[TO DO]: After locating the line that bears "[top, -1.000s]", restate word for word that line and the rest of the listing to its final line, excluding all pictures.
===== DATA SHOWN
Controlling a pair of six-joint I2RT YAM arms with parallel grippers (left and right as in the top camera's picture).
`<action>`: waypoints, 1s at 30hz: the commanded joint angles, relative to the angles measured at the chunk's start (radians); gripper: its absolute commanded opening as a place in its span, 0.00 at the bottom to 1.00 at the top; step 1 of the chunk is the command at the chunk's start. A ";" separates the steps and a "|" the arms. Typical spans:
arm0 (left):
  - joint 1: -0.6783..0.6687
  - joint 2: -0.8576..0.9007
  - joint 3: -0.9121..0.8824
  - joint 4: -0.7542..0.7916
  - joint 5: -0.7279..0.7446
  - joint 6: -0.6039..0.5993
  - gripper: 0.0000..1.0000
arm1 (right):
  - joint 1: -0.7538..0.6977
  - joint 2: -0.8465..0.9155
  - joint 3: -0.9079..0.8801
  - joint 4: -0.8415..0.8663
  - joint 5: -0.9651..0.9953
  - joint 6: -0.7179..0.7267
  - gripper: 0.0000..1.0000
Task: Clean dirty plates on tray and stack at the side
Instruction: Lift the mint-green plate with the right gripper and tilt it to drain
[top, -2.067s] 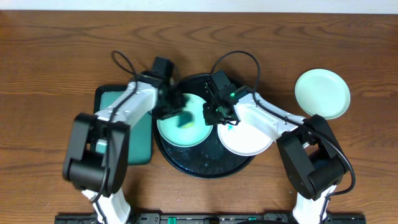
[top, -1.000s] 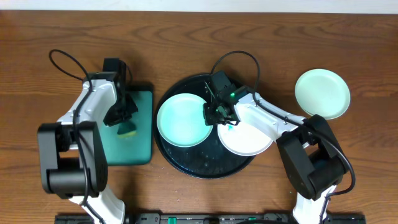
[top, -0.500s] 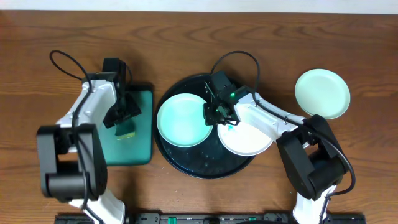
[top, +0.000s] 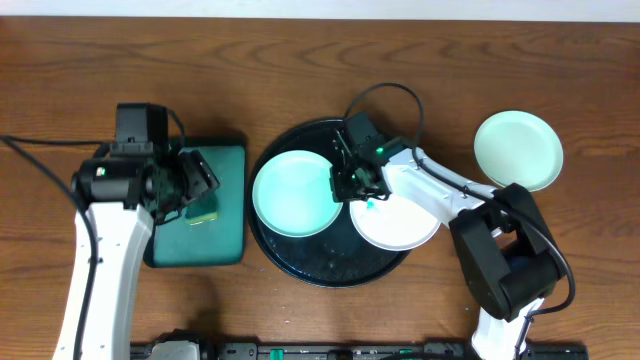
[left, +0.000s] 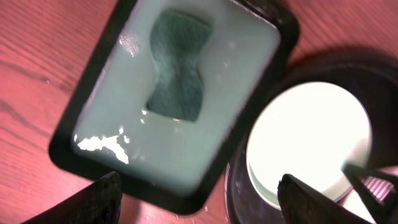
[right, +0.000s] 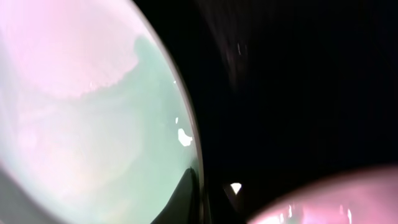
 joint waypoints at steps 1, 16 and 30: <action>-0.018 -0.045 -0.002 -0.032 0.035 -0.005 0.81 | -0.042 -0.058 -0.040 -0.064 -0.078 -0.027 0.02; -0.032 -0.049 -0.002 -0.103 0.052 -0.005 0.81 | -0.205 -0.178 -0.041 -0.103 -0.425 -0.094 0.02; -0.032 -0.049 -0.002 -0.129 0.052 -0.005 0.81 | -0.237 -0.178 -0.041 0.007 -0.750 -0.121 0.02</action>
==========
[COMPLETED EXERCISE]:
[top, -1.000s] 
[top, -0.500s] 
[top, +0.000s] 
[left, +0.000s] 
[right, +0.000s] 
 joint waypoints at steps 1, 16 and 30: <action>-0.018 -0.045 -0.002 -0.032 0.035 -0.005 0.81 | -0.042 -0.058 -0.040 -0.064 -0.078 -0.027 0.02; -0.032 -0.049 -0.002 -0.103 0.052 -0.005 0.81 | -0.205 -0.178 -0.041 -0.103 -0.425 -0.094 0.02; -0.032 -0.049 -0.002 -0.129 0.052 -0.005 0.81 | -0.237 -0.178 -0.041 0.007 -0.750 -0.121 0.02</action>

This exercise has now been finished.